Aber dafür steht Sony drauf...
 
@Zonediver: das ist so wie wenn du nen Acer Notebook mit einem Dell Notebook vergleichst!
 
@Zonediver: Ganz so identisch wie die paar Eckdaten sind sie dann doch nicht http://www.inside-handy.de/handy-vergleich/sony-xperia-xa/wiko-pulp
 
@wertzuiop123: die 64 bit sind schon ein grosser Vorteil gegenüber den pulp
 
Mir ist bisher weder im Internet noch im RL ein Mobiltelefon begegnet, dass nicht langweilig gewesen wäre. Alles derselbe anspruchslose, von jedem Kind bedienbare, den Nutzer ausspionierende und bevormundende Unsinn mit unbrauchbarem Bedienkonzept.

Insofern gibt es wohl auch für wesentlich mehr Geld nicht mehr als langweilige Mittelklasse.
 
@resilience: Dann warst du nicht an den richtigen Stellen im Netz unterwegs.

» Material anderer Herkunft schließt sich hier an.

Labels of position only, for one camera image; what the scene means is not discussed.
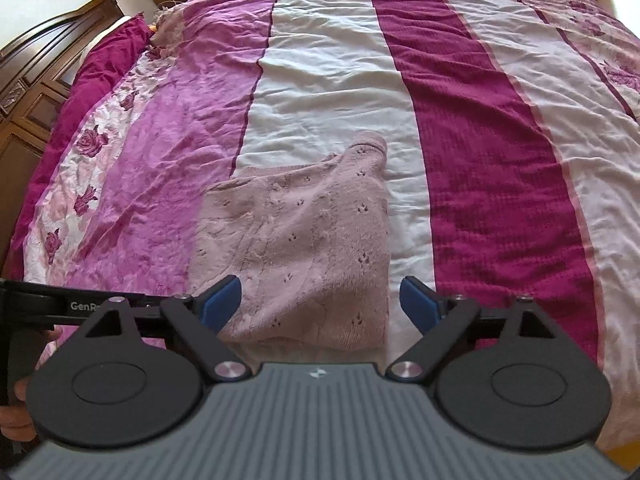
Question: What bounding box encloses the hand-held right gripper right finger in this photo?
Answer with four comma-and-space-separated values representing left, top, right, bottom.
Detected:
391, 276, 559, 382

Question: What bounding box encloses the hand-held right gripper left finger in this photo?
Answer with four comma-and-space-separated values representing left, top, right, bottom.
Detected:
82, 275, 247, 382

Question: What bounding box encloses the pink knit cardigan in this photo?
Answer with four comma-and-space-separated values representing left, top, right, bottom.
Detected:
187, 130, 394, 354

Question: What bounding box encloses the person's left hand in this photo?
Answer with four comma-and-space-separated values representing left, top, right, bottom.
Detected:
0, 379, 42, 444

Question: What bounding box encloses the pink magenta striped bedspread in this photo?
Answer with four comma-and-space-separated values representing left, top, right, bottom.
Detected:
0, 0, 640, 461

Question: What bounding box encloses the carved wooden headboard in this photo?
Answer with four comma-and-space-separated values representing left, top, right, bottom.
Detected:
0, 0, 122, 261

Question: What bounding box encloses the magenta pillow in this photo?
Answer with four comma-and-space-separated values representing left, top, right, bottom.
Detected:
9, 15, 157, 263

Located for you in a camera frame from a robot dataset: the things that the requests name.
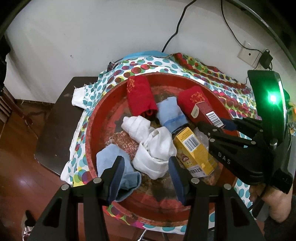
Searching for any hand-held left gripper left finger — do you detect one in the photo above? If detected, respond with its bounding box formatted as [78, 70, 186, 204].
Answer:
[28, 156, 126, 241]

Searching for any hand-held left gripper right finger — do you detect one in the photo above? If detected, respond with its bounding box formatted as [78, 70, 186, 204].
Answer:
[168, 156, 265, 241]

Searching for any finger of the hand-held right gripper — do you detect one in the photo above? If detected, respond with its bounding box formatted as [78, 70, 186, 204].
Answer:
[218, 117, 264, 140]
[196, 121, 276, 186]

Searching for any light blue sock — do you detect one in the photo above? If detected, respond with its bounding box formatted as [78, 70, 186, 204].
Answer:
[157, 97, 187, 134]
[96, 144, 142, 202]

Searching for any yellow medicine box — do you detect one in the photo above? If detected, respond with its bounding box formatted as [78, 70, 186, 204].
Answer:
[173, 127, 218, 178]

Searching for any red box with barcode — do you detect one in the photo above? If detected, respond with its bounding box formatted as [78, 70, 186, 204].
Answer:
[192, 102, 226, 129]

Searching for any round red tray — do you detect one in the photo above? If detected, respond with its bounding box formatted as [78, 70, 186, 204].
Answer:
[85, 72, 238, 227]

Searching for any white sock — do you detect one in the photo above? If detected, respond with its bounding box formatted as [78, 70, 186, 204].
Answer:
[132, 127, 177, 179]
[121, 116, 158, 141]

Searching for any red sock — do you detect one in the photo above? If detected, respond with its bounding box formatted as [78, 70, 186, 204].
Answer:
[126, 77, 158, 117]
[177, 86, 206, 118]

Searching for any person's right forearm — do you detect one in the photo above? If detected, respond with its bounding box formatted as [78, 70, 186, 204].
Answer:
[262, 195, 296, 241]

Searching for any person's right hand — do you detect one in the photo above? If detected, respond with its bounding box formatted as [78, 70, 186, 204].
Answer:
[248, 184, 293, 222]

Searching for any black power adapter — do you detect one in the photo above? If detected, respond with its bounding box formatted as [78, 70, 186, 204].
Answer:
[258, 49, 273, 70]

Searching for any dark wooden side table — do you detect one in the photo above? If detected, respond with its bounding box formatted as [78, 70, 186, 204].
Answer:
[35, 76, 109, 179]

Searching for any polka dot tablecloth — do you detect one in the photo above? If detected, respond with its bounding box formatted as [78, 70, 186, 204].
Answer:
[60, 53, 262, 233]

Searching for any blue cloth under tablecloth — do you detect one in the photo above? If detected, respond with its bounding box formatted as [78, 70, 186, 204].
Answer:
[126, 50, 167, 59]

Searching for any black hanging clothing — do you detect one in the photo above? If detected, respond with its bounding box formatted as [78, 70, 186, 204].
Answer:
[0, 35, 11, 93]

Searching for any white wall socket plate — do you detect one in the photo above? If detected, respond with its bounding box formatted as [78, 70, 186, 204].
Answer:
[238, 40, 263, 67]

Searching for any thin black adapter cable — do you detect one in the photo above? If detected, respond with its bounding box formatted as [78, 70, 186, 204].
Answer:
[220, 0, 264, 55]

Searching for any black television cable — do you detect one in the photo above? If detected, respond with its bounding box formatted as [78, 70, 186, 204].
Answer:
[161, 0, 197, 53]

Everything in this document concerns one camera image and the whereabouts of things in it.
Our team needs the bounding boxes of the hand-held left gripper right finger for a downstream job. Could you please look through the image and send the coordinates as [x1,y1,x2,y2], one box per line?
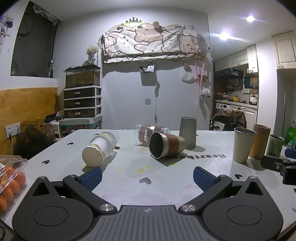
[179,166,269,214]

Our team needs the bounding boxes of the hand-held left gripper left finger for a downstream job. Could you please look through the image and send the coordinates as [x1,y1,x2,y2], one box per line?
[30,166,117,215]

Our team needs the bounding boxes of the steel cup with brown sleeve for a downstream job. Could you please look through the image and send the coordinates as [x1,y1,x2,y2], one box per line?
[149,132,186,160]

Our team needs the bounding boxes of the green printed cup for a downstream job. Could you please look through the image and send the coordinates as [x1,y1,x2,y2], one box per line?
[265,134,285,157]

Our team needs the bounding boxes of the white paper cup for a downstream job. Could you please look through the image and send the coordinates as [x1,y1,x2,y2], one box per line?
[82,130,120,168]

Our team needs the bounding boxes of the beige cup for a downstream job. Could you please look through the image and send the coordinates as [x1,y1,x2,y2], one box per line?
[233,127,257,163]

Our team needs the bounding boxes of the grey cup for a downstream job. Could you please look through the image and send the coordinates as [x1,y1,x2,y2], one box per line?
[179,116,197,150]

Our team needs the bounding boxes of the clear glass cup brown sleeve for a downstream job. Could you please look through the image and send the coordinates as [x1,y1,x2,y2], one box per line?
[134,124,171,146]

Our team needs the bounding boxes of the green bottle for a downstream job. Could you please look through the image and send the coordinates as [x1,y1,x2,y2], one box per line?
[286,125,296,149]

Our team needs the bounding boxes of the printed cabinet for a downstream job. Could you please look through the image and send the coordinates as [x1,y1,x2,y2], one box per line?
[59,117,102,138]

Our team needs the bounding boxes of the chair with brown cloth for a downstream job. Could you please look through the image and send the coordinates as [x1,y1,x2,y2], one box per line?
[210,108,247,131]

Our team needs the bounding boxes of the black net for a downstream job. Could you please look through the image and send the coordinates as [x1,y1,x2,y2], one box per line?
[12,120,55,161]

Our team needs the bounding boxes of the white drawer unit dark drawers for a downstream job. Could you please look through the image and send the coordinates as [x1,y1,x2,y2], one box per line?
[63,85,102,119]

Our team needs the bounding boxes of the clear plastic box of oranges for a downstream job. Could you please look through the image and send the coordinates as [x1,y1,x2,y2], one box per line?
[0,155,28,219]

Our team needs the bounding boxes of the black range hood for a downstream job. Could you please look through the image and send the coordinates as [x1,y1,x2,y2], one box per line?
[216,68,244,77]

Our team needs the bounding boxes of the glass fish tank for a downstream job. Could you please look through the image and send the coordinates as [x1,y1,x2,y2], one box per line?
[65,65,101,89]

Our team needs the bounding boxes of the white plastic bag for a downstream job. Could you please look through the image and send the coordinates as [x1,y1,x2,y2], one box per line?
[181,69,193,82]

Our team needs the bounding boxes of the tall white cabinet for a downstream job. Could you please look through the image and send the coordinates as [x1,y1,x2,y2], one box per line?
[271,30,296,70]

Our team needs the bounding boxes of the vase of dried flowers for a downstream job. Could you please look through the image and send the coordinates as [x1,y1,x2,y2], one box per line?
[86,45,99,65]

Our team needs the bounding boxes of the printed blanket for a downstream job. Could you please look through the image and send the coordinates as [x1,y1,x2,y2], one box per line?
[101,23,201,64]

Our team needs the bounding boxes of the dark window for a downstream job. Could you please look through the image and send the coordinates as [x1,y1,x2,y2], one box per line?
[11,3,61,79]

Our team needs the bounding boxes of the white wall socket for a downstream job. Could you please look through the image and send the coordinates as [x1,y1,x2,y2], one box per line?
[5,122,21,139]

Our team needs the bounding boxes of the white kitchen wall cabinets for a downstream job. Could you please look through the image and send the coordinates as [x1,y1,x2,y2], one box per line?
[214,44,259,74]

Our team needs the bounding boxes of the clear wall holder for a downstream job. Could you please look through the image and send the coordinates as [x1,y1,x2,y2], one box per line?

Ich kann natürlich nicht erraten wie du dir das perfekte Bedienkonzept vorstellst, aber vom Evangelion-Handy (bei dem ne Menge mit Kippen gesteuert wird) zu exotischen Customroms (gerne auf MIUI-Basis) gibt es ne Menge sehr interessanter Sachen und mit AOSP oder gar Ubuntu wird dich wenigstens das Betriebssystem nicht ausspionieren.
 
Ist das jetzt der nachfolger vom Z5 compact oder gibts noch andere modellpaletten?